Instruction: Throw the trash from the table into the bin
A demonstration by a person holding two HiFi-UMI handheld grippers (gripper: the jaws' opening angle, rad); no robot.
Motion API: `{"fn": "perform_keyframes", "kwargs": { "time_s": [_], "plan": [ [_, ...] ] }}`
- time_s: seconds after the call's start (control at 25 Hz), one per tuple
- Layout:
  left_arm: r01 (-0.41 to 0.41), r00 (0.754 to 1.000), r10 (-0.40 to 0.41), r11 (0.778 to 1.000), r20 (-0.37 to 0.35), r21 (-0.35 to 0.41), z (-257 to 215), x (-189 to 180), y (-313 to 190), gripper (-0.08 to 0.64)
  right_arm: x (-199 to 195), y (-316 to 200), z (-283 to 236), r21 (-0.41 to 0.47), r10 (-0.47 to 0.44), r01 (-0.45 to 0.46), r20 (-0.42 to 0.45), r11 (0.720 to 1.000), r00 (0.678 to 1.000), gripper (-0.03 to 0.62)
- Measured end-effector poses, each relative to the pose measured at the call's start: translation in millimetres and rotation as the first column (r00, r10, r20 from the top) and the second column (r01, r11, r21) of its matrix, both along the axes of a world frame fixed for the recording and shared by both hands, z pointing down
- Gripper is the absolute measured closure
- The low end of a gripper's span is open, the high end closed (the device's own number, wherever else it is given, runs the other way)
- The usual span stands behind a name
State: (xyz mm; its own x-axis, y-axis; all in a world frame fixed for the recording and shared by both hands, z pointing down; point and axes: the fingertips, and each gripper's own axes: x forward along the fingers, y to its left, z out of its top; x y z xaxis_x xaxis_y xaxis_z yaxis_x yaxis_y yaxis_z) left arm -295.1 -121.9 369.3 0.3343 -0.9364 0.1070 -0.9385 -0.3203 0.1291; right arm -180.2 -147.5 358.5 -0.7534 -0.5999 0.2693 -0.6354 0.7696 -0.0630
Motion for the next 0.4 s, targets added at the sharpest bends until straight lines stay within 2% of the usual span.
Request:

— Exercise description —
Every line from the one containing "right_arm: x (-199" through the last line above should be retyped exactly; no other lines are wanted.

— Answer to this problem —
  right_arm: x (-199 to 195), y (-316 to 200), z (-283 to 236), r21 (-0.41 to 0.47), r10 (-0.47 to 0.44), r01 (-0.45 to 0.46), r20 (-0.42 to 0.45), r11 (0.720 to 1.000), r00 (0.678 to 1.000), gripper (-0.03 to 0.62)
- Measured end-effector poses, each relative to the pose measured at the call's start: translation in millimetres and rotation as the first column (r00, r10, r20 from the top) and the second column (r01, r11, r21) of its matrix, both along the axes of a world frame fixed for the recording and shared by both hands, z pointing down
- Gripper is the absolute measured closure
- The low end of a gripper's span is open, the high end closed (the device's own number, wherever else it is given, runs the other way)
- The usual span stands behind a name
State: (xyz mm; its own x-axis, y-axis; all in a world frame fixed for the recording and shared by both hands, z pointing down; point and axes: the fingertips, and each gripper's own axes: x forward along the fingers, y to its left, z out of its top; x y z xaxis_x xaxis_y xaxis_z yaxis_x yaxis_y yaxis_z) left arm -295.1 -121.9 369.3 0.3343 -0.9364 0.1070 -0.9385 -0.3203 0.1291; right arm -180.2 -147.5 358.5 -0.7534 -0.5999 0.2693 -0.6354 0.7696 -0.0630
Motion for the next 0.4 s, targets added at the sharpest bends until straight lines stay within 2% of the usual span.
Request:

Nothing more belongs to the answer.